Traditioneel wordt statistische inferentie onderwezen in de context van kanssteekproeven en de aard van steekproeffout. Dit model vormt de basis voor de significantietoets. Er zijn echter andere manieren om systematische afwijkingen aan het toeval te modelleren en het blijkt dat onze parametrische (steekproefgebaseerde) tests doorgaans een goede benadering zijn van deze alternatieven.
Parametrische tests van hypothesen zijn gebaseerd op steekproeftheorie om schattingen van waarschijnlijke fouten te produceren. Als een steekproef van een bepaalde grootte uit een populatie wordt genomen, maakt kennis van de systematische aard van steekproeven testen en betrouwbaarheidsintervallen zinvol.

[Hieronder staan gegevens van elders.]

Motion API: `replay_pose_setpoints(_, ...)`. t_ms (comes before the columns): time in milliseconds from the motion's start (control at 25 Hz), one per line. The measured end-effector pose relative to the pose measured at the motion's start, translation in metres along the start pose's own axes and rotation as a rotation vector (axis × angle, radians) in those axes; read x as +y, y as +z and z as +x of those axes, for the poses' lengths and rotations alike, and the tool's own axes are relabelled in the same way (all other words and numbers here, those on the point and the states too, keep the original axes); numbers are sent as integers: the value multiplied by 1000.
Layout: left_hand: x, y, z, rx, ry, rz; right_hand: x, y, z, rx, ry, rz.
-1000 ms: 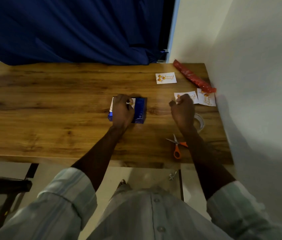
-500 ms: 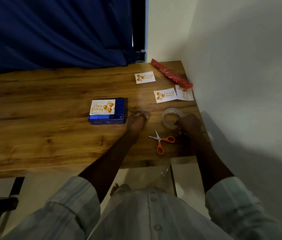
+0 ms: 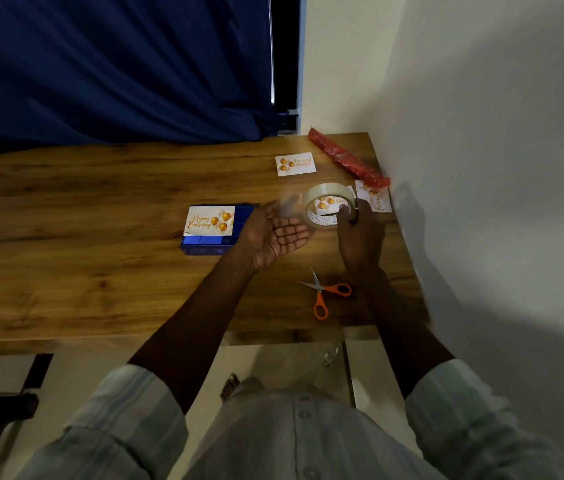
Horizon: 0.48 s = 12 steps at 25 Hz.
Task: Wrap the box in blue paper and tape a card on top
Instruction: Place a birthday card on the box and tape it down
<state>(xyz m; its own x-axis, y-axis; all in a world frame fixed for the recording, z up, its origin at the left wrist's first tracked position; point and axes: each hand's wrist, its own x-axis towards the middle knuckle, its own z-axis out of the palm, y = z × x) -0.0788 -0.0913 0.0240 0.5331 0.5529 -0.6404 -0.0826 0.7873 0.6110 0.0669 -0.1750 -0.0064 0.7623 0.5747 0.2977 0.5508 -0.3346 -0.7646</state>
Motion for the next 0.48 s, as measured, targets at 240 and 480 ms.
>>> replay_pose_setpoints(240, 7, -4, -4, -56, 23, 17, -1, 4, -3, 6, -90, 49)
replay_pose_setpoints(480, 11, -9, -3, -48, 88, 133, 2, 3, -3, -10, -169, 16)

Bij een populatie is de steekproeftheorie gewoon niet relevant en zijn tests niet zinvol in de traditionele zin. Inferentie is nutteloos, er valt niets af te leiden, er is gewoon het ding ... de parameter zelf.
Sommigen omzeilen dit door een beroep te doen op superpopulaties die de huidige volkstelling vertegenwoordigt. Ik vind deze oproepen niet overtuigend - parametrische tests zijn gebaseerd op kanssteekproeven en de kenmerken ervan. Een populatie op een bepaald moment kan een steekproef zijn van een grotere populatie in tijd en plaats. Ik zie echter geen enkele manier waarop men legitiem zou kunnen beweren dat dit een willekeurige (of meer in het algemeen enige vorm van een waarschijnlijkheids) steekproef is. Zonder een waarschijnlijkheidssteekproef zijn de steekproeftheorie en de traditionele logica van testen gewoonweg niet van toepassing. U kunt net zo goed testen op basis van een gemakssteekproef.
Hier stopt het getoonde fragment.